__What to work on__: Across the lines of the records below, how many have the string "person" in them? Answer with the number alone.

__Source data__:
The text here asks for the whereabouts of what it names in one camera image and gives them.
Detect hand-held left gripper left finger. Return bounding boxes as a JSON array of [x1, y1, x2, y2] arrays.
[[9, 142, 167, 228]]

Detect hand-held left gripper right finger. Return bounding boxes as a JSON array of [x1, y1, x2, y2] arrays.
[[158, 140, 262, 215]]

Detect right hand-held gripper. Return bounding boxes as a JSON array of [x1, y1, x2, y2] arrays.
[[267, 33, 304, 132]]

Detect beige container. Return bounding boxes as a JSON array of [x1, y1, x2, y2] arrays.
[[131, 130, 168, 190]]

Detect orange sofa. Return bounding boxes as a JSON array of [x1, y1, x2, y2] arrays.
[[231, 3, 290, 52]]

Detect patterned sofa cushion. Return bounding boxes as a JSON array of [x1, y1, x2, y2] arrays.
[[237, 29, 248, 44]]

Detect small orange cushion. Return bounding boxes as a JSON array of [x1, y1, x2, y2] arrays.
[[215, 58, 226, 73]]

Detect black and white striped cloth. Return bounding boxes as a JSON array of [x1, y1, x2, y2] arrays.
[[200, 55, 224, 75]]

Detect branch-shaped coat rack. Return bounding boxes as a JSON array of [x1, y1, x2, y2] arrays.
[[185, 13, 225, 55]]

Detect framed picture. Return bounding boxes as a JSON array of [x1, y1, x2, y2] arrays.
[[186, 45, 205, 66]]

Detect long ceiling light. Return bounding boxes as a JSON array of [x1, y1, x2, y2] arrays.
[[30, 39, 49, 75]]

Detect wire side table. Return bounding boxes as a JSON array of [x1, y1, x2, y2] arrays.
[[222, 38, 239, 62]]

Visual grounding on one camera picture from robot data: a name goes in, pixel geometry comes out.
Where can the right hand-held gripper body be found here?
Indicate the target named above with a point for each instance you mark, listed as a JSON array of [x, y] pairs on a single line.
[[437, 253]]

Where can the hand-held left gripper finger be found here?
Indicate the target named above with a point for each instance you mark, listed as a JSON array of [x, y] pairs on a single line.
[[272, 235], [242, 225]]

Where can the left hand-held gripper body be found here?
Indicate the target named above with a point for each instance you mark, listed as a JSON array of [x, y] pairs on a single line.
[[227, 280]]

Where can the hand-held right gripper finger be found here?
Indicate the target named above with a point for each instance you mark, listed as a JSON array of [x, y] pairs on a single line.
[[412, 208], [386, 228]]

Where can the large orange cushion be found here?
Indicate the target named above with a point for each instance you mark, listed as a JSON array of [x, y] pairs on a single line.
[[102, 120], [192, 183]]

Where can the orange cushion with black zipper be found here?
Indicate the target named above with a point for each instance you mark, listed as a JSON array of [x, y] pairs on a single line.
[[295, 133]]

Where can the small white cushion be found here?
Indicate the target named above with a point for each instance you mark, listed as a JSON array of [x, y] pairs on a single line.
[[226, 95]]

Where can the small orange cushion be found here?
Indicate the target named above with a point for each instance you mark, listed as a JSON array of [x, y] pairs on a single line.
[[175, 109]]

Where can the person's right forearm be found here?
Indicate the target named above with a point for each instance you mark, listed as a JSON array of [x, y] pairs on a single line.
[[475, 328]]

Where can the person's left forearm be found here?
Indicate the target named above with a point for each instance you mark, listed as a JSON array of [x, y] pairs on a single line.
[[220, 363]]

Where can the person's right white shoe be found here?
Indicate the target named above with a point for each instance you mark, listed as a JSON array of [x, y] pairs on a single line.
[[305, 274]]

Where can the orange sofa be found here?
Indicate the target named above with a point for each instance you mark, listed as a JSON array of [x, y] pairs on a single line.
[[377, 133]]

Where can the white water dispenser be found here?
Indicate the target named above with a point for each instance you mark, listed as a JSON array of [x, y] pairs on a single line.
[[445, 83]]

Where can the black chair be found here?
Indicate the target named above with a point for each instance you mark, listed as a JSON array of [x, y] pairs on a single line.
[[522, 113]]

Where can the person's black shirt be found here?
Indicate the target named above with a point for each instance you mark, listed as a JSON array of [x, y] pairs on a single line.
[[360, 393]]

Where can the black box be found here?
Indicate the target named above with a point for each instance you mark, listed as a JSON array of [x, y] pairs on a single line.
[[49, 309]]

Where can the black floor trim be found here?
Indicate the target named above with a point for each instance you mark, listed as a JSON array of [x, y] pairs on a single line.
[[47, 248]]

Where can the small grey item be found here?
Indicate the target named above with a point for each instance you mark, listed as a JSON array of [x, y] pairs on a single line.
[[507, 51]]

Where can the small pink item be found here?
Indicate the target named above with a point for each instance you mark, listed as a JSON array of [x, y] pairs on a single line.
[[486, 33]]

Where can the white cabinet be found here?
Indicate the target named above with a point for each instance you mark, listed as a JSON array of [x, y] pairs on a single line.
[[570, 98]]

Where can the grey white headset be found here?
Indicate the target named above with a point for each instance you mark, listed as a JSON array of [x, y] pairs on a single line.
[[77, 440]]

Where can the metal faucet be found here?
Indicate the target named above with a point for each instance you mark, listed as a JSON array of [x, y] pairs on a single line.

__Response box__: 4